Certification: Wind-energy commitments are Green-e certified RECs, except where noted on the website; most other renewable-energy commitments are certified by the Environmental Resources Trust. Energy-efficiency credits through the Chicago Climate Exchange are verified by that body and the National Association of Securities Dealers. Carbonfund is also considering efficiency projects certified by ERT. Reforestation projects are not certified but are audited by ERT.
Eyebrow-raising moment: Addressing a project in Arkansas, the website says, “The new trees will be resistant to the borer and be able to produce acorns much faster than ordinary oak trees.” It kind of sounded like these new trees were genetically modified, so I asked Carlson. He said he didn’t know, but that the projects are managed by “reputable” groups — the National Arbor Day Foundation and American Forests. Toby Janson-Smith, director of Climate, Community, and Biodiversity Alliance, said, “Yes, the term ‘ordinary oak trees’ does beget the question, what makes the new trees ‘non-ordinary’?”
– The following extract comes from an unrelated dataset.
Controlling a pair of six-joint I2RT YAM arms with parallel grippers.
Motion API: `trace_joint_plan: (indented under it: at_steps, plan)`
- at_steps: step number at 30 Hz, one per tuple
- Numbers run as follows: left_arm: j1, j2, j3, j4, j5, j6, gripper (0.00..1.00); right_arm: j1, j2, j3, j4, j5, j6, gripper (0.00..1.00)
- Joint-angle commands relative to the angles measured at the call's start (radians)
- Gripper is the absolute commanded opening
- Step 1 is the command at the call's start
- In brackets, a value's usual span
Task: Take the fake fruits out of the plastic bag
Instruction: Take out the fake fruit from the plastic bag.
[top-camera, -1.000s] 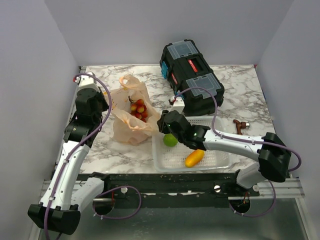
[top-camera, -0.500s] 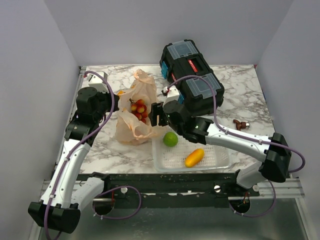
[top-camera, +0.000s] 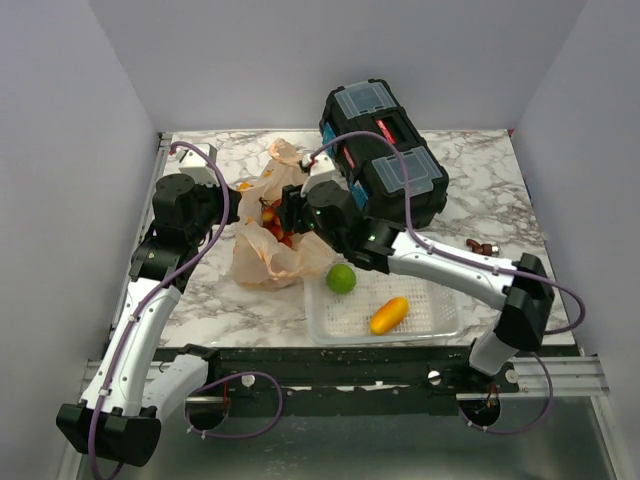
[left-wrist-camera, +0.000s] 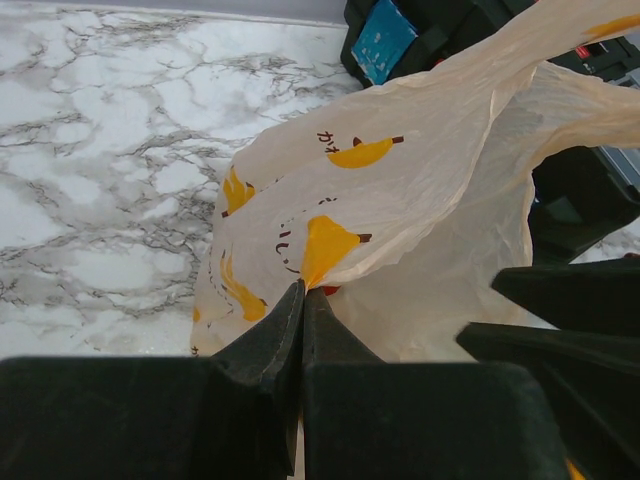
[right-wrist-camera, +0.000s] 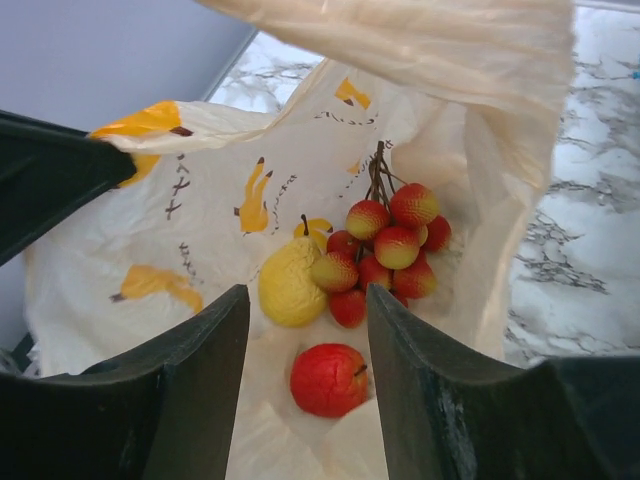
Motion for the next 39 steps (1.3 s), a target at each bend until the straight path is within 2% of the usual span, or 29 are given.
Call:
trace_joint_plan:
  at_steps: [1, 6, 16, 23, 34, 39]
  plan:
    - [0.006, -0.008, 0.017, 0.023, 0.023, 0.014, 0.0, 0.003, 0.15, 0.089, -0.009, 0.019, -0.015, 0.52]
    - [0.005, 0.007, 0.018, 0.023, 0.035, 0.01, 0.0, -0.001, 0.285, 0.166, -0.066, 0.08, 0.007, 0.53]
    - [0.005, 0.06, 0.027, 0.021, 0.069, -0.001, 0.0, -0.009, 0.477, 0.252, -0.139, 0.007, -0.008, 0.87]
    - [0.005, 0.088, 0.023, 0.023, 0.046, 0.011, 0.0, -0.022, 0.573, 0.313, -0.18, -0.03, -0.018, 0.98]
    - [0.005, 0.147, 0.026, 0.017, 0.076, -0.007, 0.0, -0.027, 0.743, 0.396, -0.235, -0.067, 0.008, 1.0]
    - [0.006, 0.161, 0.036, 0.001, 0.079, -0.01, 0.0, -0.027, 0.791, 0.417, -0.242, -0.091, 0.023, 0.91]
Partners in clime: The Goldman Environmental Prize partnered with Carbonfund to go carbon neutral for its 2006 awards.by Erica Gies
*[Correction, 26 Oct 2006: Originally, this article did not accurately describe the role of utilities in the debate over RECs. The concern focuses on the possibility that both a utility and a renewable energy project will offer the same offset for sale, leading to double selling.]